Note:

The IdentityStoreUserProvisioner interface has been deprecated since PingFederate 7.3. Developers are encouraged to implement either the IdentityStoreProvisionerWithFiltering or IdentityStoreProvisioner interface.

Implement the IdentityStoreUserProvisioner interface to provision and deprovision users to an external user store.

Tip: The IdentityStoreUserProvisioner interface does not provision or deprovision groups. For group support, see Implementing the IdentityStoreProvisionerWithFiltering interface.

The following Java packages are needed, at a minimum, for implementing this interface:

  • com.pingidentity.sdk.provision
  • com.pingidentity.sdk.provision.exception
  • com.pingidentity.sdk.provision.users.request
  • com.pingidentity.sdk.provision.users.response

For each Identity Store Provisioner implementation, in addition to the methods described under Shared interfaces, you must implement the following:

  • Create user
  • Read user
  • Update user
  • Delete user

Create user

UserResponseContext createUser(CreateUserRequestContext createRequestCtx) 
throws IdentityStoreException

PingFederate invokes the createUser() method of your Identity Store Provisioner in response to create-user requests made to PingFederate services, for example inbound provisioning. This method is responsible for creating the user in the user store managed by the Identity Store Provisioner.

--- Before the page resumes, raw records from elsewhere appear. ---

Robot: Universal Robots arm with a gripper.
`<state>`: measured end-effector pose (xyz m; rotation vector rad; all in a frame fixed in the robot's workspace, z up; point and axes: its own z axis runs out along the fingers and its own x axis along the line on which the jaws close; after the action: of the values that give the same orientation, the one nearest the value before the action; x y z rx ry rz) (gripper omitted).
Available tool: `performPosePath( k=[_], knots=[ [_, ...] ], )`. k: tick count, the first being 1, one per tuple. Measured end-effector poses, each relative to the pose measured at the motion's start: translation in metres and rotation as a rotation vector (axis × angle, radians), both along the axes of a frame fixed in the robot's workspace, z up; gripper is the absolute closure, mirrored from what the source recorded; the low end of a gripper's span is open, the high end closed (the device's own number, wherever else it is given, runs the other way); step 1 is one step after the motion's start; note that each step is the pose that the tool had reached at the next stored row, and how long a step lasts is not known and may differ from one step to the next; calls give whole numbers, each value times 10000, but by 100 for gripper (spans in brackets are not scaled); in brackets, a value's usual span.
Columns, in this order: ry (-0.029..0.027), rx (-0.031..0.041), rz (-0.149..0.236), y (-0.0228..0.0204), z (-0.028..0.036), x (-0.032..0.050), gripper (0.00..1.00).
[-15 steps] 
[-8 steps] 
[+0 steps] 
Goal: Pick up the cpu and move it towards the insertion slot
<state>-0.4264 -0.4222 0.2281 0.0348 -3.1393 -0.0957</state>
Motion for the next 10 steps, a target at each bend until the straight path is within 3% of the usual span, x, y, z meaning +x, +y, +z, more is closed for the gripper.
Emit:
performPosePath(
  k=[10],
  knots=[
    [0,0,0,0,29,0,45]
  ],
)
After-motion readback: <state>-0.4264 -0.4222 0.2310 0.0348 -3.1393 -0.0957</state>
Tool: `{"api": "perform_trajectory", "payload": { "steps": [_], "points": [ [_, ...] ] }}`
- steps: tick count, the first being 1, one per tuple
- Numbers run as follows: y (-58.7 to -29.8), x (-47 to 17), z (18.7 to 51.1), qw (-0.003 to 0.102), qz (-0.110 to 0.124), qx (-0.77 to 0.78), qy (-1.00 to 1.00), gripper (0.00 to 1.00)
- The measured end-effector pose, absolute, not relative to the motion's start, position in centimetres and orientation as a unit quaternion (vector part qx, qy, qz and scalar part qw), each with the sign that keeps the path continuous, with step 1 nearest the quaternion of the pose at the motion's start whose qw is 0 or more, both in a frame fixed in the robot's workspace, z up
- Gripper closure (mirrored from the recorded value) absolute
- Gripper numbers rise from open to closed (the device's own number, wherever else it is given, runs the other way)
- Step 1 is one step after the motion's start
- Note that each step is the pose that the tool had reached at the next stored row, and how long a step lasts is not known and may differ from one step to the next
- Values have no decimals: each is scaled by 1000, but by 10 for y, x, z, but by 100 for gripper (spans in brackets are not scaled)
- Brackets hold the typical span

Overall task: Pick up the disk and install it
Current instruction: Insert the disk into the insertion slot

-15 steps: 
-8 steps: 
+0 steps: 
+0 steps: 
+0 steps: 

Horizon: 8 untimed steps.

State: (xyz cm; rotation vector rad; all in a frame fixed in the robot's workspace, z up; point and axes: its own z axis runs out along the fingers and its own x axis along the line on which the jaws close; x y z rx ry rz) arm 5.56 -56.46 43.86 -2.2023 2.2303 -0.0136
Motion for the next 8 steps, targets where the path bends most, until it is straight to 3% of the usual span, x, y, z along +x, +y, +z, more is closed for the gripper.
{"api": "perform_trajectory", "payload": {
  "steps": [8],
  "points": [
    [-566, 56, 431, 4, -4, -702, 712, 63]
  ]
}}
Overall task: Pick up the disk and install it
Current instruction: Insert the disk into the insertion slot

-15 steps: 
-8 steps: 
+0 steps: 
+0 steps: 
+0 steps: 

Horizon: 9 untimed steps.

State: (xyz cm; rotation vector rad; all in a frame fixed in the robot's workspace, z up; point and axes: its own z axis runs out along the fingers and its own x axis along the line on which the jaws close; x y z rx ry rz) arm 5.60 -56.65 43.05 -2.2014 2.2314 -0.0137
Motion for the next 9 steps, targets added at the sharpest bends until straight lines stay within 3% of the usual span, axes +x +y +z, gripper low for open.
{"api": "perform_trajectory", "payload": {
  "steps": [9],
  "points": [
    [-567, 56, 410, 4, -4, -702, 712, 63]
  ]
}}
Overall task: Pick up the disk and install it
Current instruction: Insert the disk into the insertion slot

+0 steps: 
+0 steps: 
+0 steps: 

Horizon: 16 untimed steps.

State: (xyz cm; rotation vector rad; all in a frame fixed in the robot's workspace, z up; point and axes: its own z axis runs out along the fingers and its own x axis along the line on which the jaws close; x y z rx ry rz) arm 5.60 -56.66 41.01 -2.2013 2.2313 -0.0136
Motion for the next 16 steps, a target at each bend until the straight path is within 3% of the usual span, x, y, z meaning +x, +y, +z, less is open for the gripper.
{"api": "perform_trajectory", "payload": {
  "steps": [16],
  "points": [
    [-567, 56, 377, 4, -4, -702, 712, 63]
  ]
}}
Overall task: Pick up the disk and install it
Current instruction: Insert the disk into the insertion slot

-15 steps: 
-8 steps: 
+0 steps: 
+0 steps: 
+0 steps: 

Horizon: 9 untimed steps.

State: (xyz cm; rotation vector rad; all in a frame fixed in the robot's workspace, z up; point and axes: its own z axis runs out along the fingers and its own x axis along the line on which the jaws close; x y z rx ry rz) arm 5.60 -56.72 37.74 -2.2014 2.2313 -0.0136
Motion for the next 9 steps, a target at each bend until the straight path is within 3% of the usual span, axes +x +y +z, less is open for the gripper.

The CreateUserRequestContext will contain all information needed to fulfill the request (for example, user attributes). If the user was successfully provisioned, a UserResponseContext should be returned and contain the user attributes used to provision the user. An IdentityStoreException should be thrown if an error occurred during the creation process. See com.pingidentity.sdk.provision.exception package for different exceptions that can be thrown.

Read user

UserResponseContext readUser(ReadUserRequestContext readRequestCtx)  
throws IdentityStoreException

PingFederate invokes the readUser() method of your Identity Store Provisioner in response to get-user requests made to PingFederate services, for example Inbound Provisioning. This method is responsible for retrieving user data from the user store managed by the Identity Store Provisioner.

The ReadUserRequestContext will contain all information needed to fulfill the request (for example, a user ID). If the user data was successfully retrieved, a UserResponseContext should be returned and contain the user attributes for the user. An IdentityStoreException should be thrown if an error occurred during the retrieval process. See com.pingidentity.sdk.provision.exception package for different exceptions that can be thrown.

Update user

UserResponseContext updateUser(UpdateUserRequestContext updateRequestCtx)
throws IdentityStoreException

PingFederate invokes the updateUser() method of your Identity Store Provisioner in response to update-user requests made to PingFederate services, for example inbound provisioning. This method is responsible for updating the user in the user store managed by the Identity Store Provisioner.

The UpdateUserRequestContext will contain all information needed to fulfill the request (for example, user attributes). If the user data was successfully updated, a UserResponseContext should be returned containing the user's updated attributes. An IdentityStoreException should be thrown if an error occurred during the update process. See com.pingidentity.sdk.provision.exception package for different exceptions that can be thrown.

Delete user

void deleteUser(DeleteUserRequestContext deleteRequestCtx)
throws IdentityStoreException

PingFederate invokes the deleteUser() method of your Identity Store Provisioner in response to delete-user requests made to PingFederate services, such as Inbound Provisioning. This method is responsible for deprovisioning the user in the user store managed by the Identity Store Provisioner.

The DeleteUserRequestContext will contain all information needed to fulfill the request (for example, a user ID). An IdentityStoreException should be thrown if an error occurred during the deprovision process. See com.pingidentity.sdk.provision.exception package for different exceptions that can be thrown.

Note:

The plugin implementation for delete MAY choose not to permanently delete the resource, but MUST return a NotFoundException for all readUser(), updateUser(), and deleteUser() operations associated with the previously deleted Id. In addition, the plugin MUST not consider the deleted user in conflict calculation. For example, a createUser() request for a user with a previously deleted ID should NOT throw a ConflictException.